(Task directions): With the line that contains "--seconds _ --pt" as the final line, return every line from the start of the data below exactly.

(Items listed in a dataset)
....

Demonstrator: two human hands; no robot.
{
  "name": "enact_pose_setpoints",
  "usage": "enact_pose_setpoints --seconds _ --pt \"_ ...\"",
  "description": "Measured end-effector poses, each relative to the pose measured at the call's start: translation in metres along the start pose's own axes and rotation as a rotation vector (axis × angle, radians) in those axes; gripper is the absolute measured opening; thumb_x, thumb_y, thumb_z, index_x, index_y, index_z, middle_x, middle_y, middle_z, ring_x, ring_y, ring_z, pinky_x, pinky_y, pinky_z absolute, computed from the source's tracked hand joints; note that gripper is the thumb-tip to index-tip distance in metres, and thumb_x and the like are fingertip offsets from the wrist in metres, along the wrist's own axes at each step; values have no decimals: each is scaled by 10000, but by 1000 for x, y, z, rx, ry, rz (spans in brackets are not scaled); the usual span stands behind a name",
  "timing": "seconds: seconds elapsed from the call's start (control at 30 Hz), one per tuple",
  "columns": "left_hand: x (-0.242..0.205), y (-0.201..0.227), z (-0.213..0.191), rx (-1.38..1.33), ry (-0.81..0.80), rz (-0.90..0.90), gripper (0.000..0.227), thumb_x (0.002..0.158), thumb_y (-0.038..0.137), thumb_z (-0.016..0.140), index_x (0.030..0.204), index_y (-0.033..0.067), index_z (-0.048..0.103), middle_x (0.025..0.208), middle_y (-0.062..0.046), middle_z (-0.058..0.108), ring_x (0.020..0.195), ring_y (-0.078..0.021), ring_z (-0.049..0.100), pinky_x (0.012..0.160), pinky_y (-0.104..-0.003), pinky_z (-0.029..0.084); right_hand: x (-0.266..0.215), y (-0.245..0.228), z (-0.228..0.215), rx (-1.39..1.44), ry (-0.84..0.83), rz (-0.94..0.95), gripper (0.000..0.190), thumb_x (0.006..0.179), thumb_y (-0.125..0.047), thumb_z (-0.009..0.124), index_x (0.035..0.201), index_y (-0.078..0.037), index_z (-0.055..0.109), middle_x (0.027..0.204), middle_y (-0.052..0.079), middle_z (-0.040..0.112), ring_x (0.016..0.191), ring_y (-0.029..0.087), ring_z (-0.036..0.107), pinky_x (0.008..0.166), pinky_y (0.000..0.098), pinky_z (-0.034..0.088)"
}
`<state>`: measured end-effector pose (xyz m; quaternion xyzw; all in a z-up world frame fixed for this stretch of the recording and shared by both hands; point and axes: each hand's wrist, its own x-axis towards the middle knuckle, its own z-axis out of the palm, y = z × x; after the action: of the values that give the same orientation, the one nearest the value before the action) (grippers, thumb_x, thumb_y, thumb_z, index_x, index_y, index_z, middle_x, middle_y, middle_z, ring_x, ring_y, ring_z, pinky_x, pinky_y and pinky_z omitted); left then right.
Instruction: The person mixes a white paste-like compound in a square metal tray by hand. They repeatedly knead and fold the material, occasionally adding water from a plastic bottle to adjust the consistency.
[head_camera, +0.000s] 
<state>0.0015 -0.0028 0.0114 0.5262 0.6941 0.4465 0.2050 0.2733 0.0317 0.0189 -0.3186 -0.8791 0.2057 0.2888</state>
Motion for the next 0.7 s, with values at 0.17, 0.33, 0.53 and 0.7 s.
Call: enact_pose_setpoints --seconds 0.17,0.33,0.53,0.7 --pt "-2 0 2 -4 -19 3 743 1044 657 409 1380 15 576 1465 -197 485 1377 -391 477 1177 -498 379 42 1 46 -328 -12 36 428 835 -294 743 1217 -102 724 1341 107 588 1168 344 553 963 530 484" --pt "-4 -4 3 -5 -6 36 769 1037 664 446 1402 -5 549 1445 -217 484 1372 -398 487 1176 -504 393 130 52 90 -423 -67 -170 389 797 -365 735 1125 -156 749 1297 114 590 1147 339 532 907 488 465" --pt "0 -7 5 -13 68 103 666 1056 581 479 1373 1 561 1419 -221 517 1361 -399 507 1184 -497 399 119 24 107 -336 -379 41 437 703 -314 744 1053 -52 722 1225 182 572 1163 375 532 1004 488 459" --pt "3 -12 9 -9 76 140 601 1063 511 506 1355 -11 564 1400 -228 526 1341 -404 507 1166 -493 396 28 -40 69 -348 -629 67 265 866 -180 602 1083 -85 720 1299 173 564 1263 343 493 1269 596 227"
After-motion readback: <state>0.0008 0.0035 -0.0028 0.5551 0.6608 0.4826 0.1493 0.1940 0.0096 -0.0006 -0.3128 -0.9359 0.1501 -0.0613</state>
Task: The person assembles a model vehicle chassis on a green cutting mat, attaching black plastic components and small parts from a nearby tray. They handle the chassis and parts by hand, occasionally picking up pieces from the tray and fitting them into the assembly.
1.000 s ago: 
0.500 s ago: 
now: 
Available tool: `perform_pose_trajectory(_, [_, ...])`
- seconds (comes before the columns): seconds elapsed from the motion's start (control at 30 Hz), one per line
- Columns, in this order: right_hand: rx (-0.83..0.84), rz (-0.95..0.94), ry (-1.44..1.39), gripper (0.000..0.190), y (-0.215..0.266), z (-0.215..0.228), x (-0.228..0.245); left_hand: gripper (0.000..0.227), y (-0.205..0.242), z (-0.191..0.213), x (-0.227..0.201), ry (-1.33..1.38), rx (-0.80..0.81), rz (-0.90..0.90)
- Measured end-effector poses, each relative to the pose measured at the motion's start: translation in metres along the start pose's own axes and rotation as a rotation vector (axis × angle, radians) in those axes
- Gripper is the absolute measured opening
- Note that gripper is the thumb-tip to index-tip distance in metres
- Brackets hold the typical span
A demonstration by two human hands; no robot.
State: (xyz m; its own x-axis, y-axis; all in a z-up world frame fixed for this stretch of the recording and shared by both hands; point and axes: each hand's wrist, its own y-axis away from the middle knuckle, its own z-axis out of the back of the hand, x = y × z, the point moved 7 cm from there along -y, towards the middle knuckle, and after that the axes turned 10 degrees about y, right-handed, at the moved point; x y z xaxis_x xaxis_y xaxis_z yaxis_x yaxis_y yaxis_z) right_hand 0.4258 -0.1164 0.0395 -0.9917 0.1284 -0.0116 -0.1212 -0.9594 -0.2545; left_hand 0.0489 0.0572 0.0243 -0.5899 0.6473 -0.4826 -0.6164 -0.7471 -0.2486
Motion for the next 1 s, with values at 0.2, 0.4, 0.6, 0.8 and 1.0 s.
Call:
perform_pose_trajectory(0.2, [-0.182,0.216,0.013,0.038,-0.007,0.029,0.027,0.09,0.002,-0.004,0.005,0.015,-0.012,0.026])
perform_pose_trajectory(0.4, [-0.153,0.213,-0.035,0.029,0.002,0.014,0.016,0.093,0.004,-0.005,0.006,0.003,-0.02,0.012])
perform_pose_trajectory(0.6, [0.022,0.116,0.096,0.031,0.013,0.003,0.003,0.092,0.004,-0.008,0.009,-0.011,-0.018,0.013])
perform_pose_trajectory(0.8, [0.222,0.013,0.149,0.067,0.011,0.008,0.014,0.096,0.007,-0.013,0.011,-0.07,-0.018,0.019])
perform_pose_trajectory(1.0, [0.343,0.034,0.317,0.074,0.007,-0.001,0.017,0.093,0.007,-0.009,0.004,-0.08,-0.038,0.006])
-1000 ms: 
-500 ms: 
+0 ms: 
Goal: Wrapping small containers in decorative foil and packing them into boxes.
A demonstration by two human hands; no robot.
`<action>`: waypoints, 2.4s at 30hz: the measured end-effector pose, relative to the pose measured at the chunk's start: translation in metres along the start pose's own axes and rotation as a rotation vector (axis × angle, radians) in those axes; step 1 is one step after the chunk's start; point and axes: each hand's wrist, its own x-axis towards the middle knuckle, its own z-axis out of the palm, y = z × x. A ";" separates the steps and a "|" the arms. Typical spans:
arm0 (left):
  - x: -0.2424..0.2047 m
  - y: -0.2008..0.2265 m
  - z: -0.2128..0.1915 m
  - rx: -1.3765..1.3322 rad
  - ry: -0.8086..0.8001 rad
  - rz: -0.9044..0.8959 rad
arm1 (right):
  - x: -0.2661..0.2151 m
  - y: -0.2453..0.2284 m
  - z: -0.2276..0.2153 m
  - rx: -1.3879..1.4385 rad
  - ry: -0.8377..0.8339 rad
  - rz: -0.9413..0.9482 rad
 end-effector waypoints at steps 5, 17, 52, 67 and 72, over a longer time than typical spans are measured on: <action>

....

(Output):
Demonstrator: two human hands; no robot.
{
  "name": "enact_pose_setpoints",
  "usage": "enact_pose_setpoints --seconds _ --pt \"_ ...\"",

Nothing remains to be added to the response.